Hal ini disampaikan Yandri menanggapi, putusan kasasi MA nomor 3096 K/Pid.Sus/2018, yang menyatakan aset first travel atau barang bukti dirampas oleh negara.
"Nah itu enggak boleh, menurut saya itu terlalu zalim, itu kan bukan uang negara, bukan uang hasil proyek, bukan uang APBN, Bukan uang APBD, itu murni uang rakyat," kata Yandri di Kompleks Parlemen, Senayan, Jakarta, Selasa (19/11/2019).
Yandri mengatakan, negara seharusnya menjadi fasilitator agar para jemaah yang menjadi korban penipuan mendapatkan apa yang menjadi hak-haknya.

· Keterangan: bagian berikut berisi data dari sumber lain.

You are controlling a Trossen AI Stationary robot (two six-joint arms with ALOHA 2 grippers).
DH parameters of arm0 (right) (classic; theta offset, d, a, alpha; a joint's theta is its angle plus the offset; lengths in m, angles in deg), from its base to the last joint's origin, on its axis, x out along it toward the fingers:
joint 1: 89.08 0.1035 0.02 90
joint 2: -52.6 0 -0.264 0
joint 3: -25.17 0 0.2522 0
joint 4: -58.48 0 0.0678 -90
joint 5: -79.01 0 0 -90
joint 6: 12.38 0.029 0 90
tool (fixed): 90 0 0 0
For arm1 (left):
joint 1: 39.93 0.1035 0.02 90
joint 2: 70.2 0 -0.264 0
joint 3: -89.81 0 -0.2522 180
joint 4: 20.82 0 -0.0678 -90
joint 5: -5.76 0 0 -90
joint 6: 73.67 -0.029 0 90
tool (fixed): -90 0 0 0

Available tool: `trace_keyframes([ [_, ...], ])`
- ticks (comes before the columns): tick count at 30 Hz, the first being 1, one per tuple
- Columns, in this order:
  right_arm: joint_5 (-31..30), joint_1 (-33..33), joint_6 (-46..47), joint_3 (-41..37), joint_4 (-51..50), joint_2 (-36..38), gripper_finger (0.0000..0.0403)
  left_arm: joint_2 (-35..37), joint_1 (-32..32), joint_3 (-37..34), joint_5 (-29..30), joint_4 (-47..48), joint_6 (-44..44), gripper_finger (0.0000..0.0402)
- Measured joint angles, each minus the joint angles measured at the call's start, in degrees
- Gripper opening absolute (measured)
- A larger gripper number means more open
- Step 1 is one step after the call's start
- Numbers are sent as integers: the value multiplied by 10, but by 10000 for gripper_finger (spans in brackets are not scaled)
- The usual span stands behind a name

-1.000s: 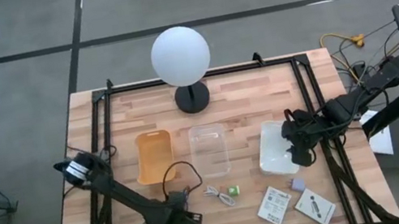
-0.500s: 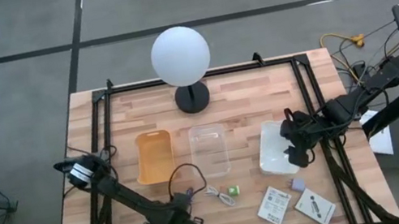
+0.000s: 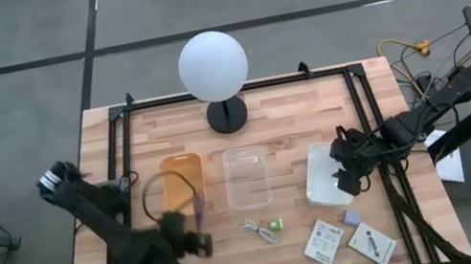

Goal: Pick and place items into bin
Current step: Put the blue USB cable into the yellow bin, then put the black USB cable into the yellow bin

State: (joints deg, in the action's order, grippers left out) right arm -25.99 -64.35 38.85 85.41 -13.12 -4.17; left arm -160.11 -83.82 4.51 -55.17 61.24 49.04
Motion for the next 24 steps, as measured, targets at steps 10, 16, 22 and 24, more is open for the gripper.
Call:
trace_keyframes([
  [10,-31,0,29,0,4,0,237,203,174,-254,-78,-81,-94,2],
  [16,-31,0,48,-1,4,0,237,253,227,-406,-115,-225,-106,35],
  [22,-31,0,54,-2,4,0,237,254,229,-397,-114,-212,-114,118],
  [24,-31,0,54,-2,4,0,237,256,226,-373,-114,-219,-172,146],
])
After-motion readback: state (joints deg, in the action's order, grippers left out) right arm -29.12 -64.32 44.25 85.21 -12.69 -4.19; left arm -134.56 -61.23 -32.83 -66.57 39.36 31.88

Bahkan, kata dia, jika aset first travel tersebut tak sebanding dengan kerugian para korban, negara bisa turun tangan.
"Justru kalau masih kurang, negara harus mencarikan kekurangannya, toh banyak sumber pendapatan bukan pajak, atau dari CSR atau dari mana, tapi kalau negara justru menambah lebih beban jamaah dengan menyita aset negara, itu saya kira saya kira terlalu zalim," ujar dia.
Sebelumnya, majelis hakim MA yang memutus gugatan kasasi pada kasus First Travel menyatakan, tak akan mengembalikan barang bukti yang disita dari bos perusahaan tersebut.
Sebaliknya, barang bukti tersebut akan disita dan dirampas oleh negara untuk kemudian dilelang ke publik.
Namun, sebagian kecil barang itu tidak akan dilelang, tetapi diserahkan kepada instansi yang berwenang.
Sejumlah barang yang disita pun diketahui merupakan barang mewah dengan merek terkenal, misalnya kacamata merek Dior, Chanel, Mont Blanc, Ray Ban, Gucci, hingga Charles and Keith.
Ada pula ikat pinggang merk Louis Vuiton, Hermes, dan Gucci. Tak luput, jam tangan merek Richard Mille, Apple, dan Guess.
Sementara itu, barang bukti yang tidak akan dilelang yaitu beberapa airsoft gun. Barang bukti tersebut akan dirampas dan diserahkan kepada Polri.